Detalhes bibliográficos
Autor(a) principal: SILVA,Thiago Henrique da
Data de Publicação: 2020
Outros Autores: ANEQUINI,Isabela Pessa, FÁVERO,Francis Meire, VOOS,Mariana Callil, OLIVEIRA,Acary Souza Bulle, TELLES,Juliana Aparecida Rhein, CAROMANO,Fátima Aparecida
Tipo de documento: Artigo
Idioma: eng
Título da fonte: Arquivos de neuro-psiquiatria (Online)
Texto Completo: http://old.scielo.br/scielo.php?script=sci_arttext&pid=S0004-282X2020000300143
Resumo: Abstract Duchenne muscular dystrophy (DMD) usually affects men. However, women are also affected in rare instances. Approximately 8% of female DMD carriers have muscle weakness and cardiomyopathy. The early identification of functional and motor impairments can support clinical decision making. Objective: To investigate the motor and functional impairments of 10 female patients with dystrophinopathy diagnosed with clinical, pathological, genetic and immunohistochemical studies.
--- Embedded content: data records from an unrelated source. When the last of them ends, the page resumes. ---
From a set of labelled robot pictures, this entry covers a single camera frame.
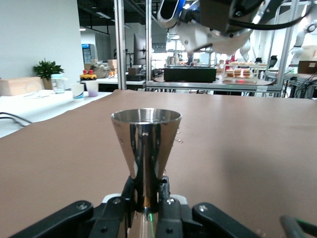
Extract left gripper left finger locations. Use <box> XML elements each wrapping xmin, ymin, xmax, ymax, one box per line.
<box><xmin>9</xmin><ymin>175</ymin><xmax>137</xmax><ymax>238</ymax></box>

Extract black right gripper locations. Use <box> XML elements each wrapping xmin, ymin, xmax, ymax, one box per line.
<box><xmin>200</xmin><ymin>0</ymin><xmax>263</xmax><ymax>33</ymax></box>

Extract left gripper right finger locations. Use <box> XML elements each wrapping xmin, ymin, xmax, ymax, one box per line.
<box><xmin>155</xmin><ymin>175</ymin><xmax>263</xmax><ymax>238</ymax></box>

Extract steel jigger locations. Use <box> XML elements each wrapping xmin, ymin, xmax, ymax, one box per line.
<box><xmin>110</xmin><ymin>108</ymin><xmax>183</xmax><ymax>238</ymax></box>

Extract translucent purple cup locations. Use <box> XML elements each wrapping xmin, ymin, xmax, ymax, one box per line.
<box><xmin>85</xmin><ymin>81</ymin><xmax>99</xmax><ymax>98</ymax></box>

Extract white blue paper cup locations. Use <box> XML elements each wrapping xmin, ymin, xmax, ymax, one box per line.
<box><xmin>70</xmin><ymin>83</ymin><xmax>86</xmax><ymax>100</ymax></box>

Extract white rack with bread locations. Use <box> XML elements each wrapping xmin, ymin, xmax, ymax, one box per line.
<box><xmin>222</xmin><ymin>63</ymin><xmax>258</xmax><ymax>84</ymax></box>

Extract black rectangular box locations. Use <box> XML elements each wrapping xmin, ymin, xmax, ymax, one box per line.
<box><xmin>163</xmin><ymin>67</ymin><xmax>217</xmax><ymax>83</ymax></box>

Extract brown table mat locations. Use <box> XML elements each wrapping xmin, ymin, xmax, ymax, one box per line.
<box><xmin>0</xmin><ymin>89</ymin><xmax>317</xmax><ymax>238</ymax></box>

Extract brown cardboard box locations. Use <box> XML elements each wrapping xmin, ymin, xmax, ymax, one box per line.
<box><xmin>297</xmin><ymin>60</ymin><xmax>317</xmax><ymax>74</ymax></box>

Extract blue drinks fridge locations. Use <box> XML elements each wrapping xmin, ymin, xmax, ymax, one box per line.
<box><xmin>81</xmin><ymin>44</ymin><xmax>96</xmax><ymax>64</ymax></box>

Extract yellow device red buttons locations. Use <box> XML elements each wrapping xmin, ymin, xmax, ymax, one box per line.
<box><xmin>79</xmin><ymin>69</ymin><xmax>98</xmax><ymax>81</ymax></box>

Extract clear jar blue lid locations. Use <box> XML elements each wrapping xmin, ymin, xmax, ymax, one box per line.
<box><xmin>51</xmin><ymin>73</ymin><xmax>66</xmax><ymax>95</ymax></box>

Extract green potted plant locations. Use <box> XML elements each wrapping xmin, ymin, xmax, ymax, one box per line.
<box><xmin>33</xmin><ymin>59</ymin><xmax>64</xmax><ymax>90</ymax></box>

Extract beige cardboard box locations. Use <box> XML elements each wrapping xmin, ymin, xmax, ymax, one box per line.
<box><xmin>0</xmin><ymin>76</ymin><xmax>45</xmax><ymax>97</ymax></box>

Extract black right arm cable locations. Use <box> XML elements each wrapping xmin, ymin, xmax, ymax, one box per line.
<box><xmin>229</xmin><ymin>9</ymin><xmax>313</xmax><ymax>32</ymax></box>

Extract aluminium frame post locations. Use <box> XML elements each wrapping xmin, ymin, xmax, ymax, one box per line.
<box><xmin>114</xmin><ymin>0</ymin><xmax>127</xmax><ymax>91</ymax></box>
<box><xmin>145</xmin><ymin>0</ymin><xmax>152</xmax><ymax>85</ymax></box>
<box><xmin>276</xmin><ymin>0</ymin><xmax>298</xmax><ymax>93</ymax></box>

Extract black cable on white table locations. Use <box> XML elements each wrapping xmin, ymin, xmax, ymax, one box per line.
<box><xmin>0</xmin><ymin>112</ymin><xmax>33</xmax><ymax>127</ymax></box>

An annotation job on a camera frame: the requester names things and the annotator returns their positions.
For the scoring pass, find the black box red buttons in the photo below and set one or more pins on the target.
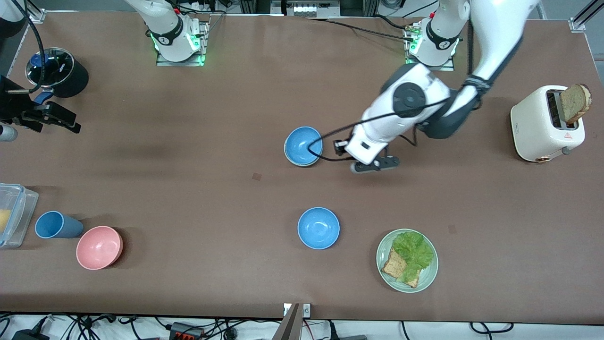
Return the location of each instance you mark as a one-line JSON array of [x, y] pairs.
[[186, 331]]

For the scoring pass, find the black power adapter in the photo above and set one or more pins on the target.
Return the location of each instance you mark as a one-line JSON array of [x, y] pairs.
[[28, 335]]

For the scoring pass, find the clear plastic container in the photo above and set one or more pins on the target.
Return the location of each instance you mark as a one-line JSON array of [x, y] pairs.
[[19, 212]]

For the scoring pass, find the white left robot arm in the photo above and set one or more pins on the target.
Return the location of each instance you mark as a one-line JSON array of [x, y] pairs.
[[495, 28]]

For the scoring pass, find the green plate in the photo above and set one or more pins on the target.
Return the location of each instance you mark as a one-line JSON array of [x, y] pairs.
[[427, 278]]

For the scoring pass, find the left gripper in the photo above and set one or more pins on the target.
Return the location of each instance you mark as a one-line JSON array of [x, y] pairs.
[[339, 147]]

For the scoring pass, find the cream white toaster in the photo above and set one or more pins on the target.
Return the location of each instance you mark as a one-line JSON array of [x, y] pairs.
[[533, 123]]

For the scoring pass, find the yellow food piece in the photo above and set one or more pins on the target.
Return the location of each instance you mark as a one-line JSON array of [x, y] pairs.
[[4, 221]]

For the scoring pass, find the green lettuce leaf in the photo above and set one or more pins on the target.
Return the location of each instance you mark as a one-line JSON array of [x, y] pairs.
[[415, 252]]

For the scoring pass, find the grey electronics box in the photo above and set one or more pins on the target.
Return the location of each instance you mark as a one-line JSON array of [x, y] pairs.
[[311, 8]]

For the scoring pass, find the aluminium frame profile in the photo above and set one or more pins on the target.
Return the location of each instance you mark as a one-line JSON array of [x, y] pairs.
[[37, 16]]

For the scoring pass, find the green bowl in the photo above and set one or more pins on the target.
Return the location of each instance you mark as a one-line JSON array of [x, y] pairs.
[[295, 163]]

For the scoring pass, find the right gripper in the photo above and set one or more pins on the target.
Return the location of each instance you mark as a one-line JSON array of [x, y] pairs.
[[12, 101]]

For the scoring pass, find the pink bowl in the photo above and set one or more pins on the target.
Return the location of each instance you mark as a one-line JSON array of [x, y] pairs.
[[99, 248]]

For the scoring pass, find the white metal bracket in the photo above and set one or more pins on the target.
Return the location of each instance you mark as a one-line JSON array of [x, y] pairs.
[[306, 310]]

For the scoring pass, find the blue cup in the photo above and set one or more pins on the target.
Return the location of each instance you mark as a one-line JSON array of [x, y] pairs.
[[56, 225]]

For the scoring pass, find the glass lid blue knob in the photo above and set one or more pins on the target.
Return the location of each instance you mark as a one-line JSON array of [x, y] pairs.
[[54, 66]]

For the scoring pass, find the brown toast slice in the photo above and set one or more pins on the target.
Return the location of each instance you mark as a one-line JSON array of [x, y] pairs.
[[575, 101]]

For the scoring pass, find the blue bowl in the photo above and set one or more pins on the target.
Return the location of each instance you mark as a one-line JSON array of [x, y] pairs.
[[318, 228], [299, 144]]

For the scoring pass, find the brown bread slice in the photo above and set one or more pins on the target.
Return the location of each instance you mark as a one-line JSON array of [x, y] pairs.
[[392, 267]]

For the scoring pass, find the grey metal pole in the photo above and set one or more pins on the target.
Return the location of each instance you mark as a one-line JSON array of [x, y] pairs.
[[289, 326]]

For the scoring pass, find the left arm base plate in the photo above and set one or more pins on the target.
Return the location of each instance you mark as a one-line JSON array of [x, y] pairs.
[[448, 67]]

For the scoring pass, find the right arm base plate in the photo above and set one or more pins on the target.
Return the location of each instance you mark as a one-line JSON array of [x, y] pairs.
[[163, 61]]

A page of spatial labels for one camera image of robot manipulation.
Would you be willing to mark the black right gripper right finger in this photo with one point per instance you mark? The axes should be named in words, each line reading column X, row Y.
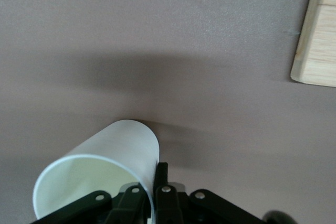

Methods: A descriptive study of a sample of symptomatic female carriers of DMD mutations. The studied variables were muscular strength and functional performance. Results: The prevalence was 10/118 (8.4%) symptomatic female carriers. Deletions were found in seven patients. The age of onset of symptoms in female carriers of DMD was quite variable. Pseudohypertrophy of calf muscles, muscular weakness, compensatory movements and longer timed performance on functional tasks were observed in most of the cases. Differently from males with DMD, seven female patients showed asymmetrical muscular weakness. The asymmetric presentation of muscle weakness was frequent and affected posture and functionality in some cases. The functional performance presents greater number of compensatory movements. Time of execution of activities was not a good biomarker of functionality for this population, because it does not change in the same proportion as the number of movement compensations. Conclusion: Clinical manifestation of asymmetrical muscle weakness and compensatory movements, or both can be found in female carriers of DMD mutations, which can adversely affect posture and functional performance of these patients.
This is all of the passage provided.